以前横浜の山手で見た洋館住宅は、たいてい2階建てだったが、ここの4つの住宅はいずれも平屋だった。だが、眺めがいい。特にグラバー住宅の解放感が素晴らしい。ここは間取りがかなり凝っていて、普通の建物のように四角形ではなく、十字形のようになっている。邸内に展示してあった古地図を見ると、移築ではなく当初からこの場所にあったものらしい。

東山手

東山手洋風住宅群
東山手洋風住宅群(12:06)
グラバー苑を入ったのと反対側のゲートから出て、グラバースカイロードなる斜行エレベータで坂を降りた。石橋電停を過ぎて少しすると、オランダ坂の石柱があって、そこが東山手洋風住宅群だ。かつての外国人向けの賃貸住宅だったとかで、7棟ばかりがまとまって残っており、長崎市の文化財に指定されている。
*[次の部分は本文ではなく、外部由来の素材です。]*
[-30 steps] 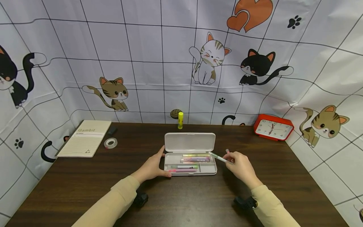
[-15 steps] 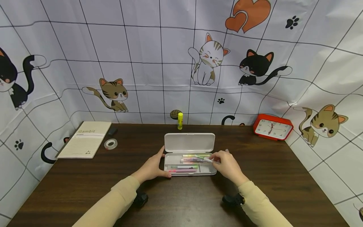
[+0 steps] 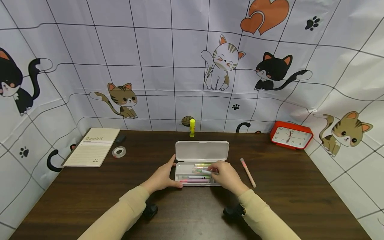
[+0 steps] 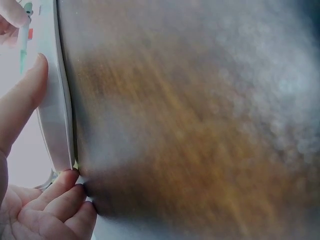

そのうち1棟が町並み保存センターとして開放されていた。内部には往時の資料などが展示してあり、2階のベランダからはすぐ近くの孔子廟のド派手な屋根が見えた。
オランダ溝という、U字溝ならぬV字溝などの遺構を見ながら歩いていく。

東山手十二番館

東山手十二番館
東山手十二番館(重文)(12:19)
東山手十三番館
東山手十三番館(12:33)
東山手十二番館は、地区で最も古い洋館とかで、かつてはロシアやアメリカの領事館だったという。四角い建物で、内部も田の字のように部屋が配置されているいたってシンプルなものだった。
すぐ近くの十三番館は、登録文化財。入館無料だが、1階はカフェ(いつからこういう店を「喫茶店」と言わなくなったんだろう)だかなんだかになっていたので2階を見せてもらうことにした。ベランダからは大浦天主堂グラバー住宅が遠望できた。このベランダは排水のためか外側に向かって傾斜が付けられており、それがかなりの傾斜なもんだから、最初足を踏み出したとき、平衡が狂って頭がくらくらした。

割烹こじま

鯨
割烹こじまの鯨の盛り合わせ(13:30)
さて、帰りの飛行機は長崎18時発でちょうど夕食どきであるため、昼をがっつり食べて夕は抜くことにした。で、これまたパンフレットかなんかで見た「割烹こじま」に行くことにした。
コースを注文し、プラス、名物の角煮を追加した。鯨がイケた。最後は牛肉ステーキで、もう腹いっぱい。酒も旨かった。もう大満足で店を出たのだった。

長崎

出島あたりを腹ごなしにぶらぶらと歩きながら長崎駅に着いた。長崎空港行きのバスはまあまあの混み具合だった。空港に着いたらなんか寒気がしてきた。昨夜のランタン祭りで風邪をひいたに違いない。
飛行機はやや遅れて出発、羽田着も遅れた。家へと向かうバスの車窓からは、3日前の出発日に降った50年に一度という大雪の名残りがあちこちに見られた。